With no telephones in the villages in the 1980s, word arrived from a friend who lived near my parents. He fled due to the upheaval. The “business as usual” approach by state media and newspapers only worsened my fear and confusion. They reported nothing. With my employer’s permission, I rushed home by bus to check on my mother and father.

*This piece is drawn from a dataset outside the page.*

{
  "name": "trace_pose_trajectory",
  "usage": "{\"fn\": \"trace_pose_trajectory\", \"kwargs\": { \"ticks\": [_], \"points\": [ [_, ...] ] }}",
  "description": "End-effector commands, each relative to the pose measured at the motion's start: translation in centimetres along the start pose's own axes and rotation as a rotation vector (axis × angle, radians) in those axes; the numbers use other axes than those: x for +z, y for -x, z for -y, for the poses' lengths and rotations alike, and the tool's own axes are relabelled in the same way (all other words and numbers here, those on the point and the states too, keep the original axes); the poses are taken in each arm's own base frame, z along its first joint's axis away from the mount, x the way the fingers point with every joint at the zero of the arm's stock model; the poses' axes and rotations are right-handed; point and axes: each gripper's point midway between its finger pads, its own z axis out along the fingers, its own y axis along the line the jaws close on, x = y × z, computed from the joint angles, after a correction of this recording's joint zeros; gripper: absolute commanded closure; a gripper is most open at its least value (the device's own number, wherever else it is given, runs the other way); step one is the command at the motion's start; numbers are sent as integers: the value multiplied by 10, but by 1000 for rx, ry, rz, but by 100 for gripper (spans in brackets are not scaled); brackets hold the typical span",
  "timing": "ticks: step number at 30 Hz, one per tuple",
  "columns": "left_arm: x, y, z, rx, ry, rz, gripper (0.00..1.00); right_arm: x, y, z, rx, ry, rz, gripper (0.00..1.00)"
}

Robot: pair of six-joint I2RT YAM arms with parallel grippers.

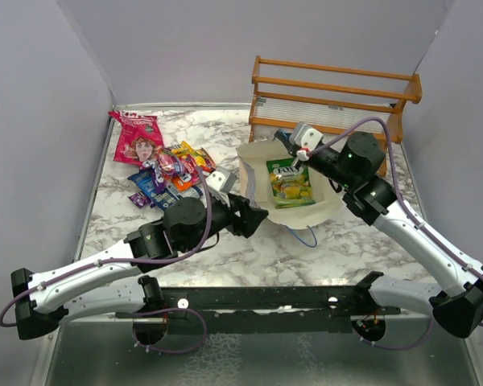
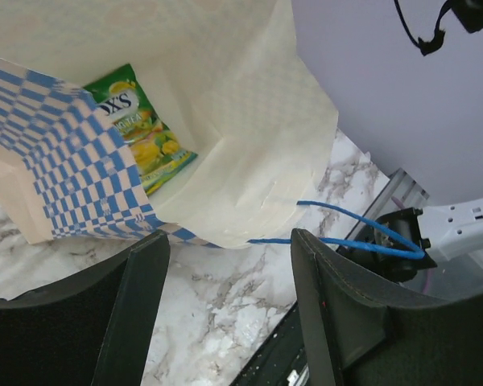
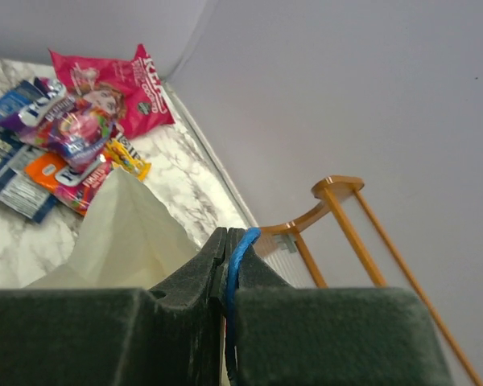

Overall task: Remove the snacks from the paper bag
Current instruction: Adjust the paper bag at the center of the board.

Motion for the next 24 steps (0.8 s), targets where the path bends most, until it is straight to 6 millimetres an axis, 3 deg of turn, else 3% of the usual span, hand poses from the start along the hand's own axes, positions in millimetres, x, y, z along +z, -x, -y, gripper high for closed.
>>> {"fn": "trace_pose_trajectory", "kwargs": {
  "ticks": [1,10,16,20,24],
  "points": [
    [4,-1,18,-67,-75,-9,35,2,17,-2,174,-31,60,98],
    [13,16,34,-53,-111,4,34,13,36,-3,272,-48,19,98],
    [20,20,43,-57,-138,-3,34,12,48,8,370,-111,-55,98],
    [26,14,44,-62,-135,-20,35,17,44,-1,398,-92,-96,98],
    [35,-5,33,-57,-89,-61,38,23,44,-5,434,-82,-111,98]
  ]
}}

[Operation Gukurahundi was launched by the Prime Minister of Zimbabwe in 1983. It sought to turn the country into a one-party state and to pacify the Zimbabwe African People’s Union. Using North-Korean-trained soldiers, the men went on a killing spree, murdering 20,000 people and spurring a genocide. When the United States threatened to stop sending aid if the barbarism continued, they changed tactics. Soldiers turned to detaining, torturing, and raping the people into submission. Today’s interview subject experienced the latter.]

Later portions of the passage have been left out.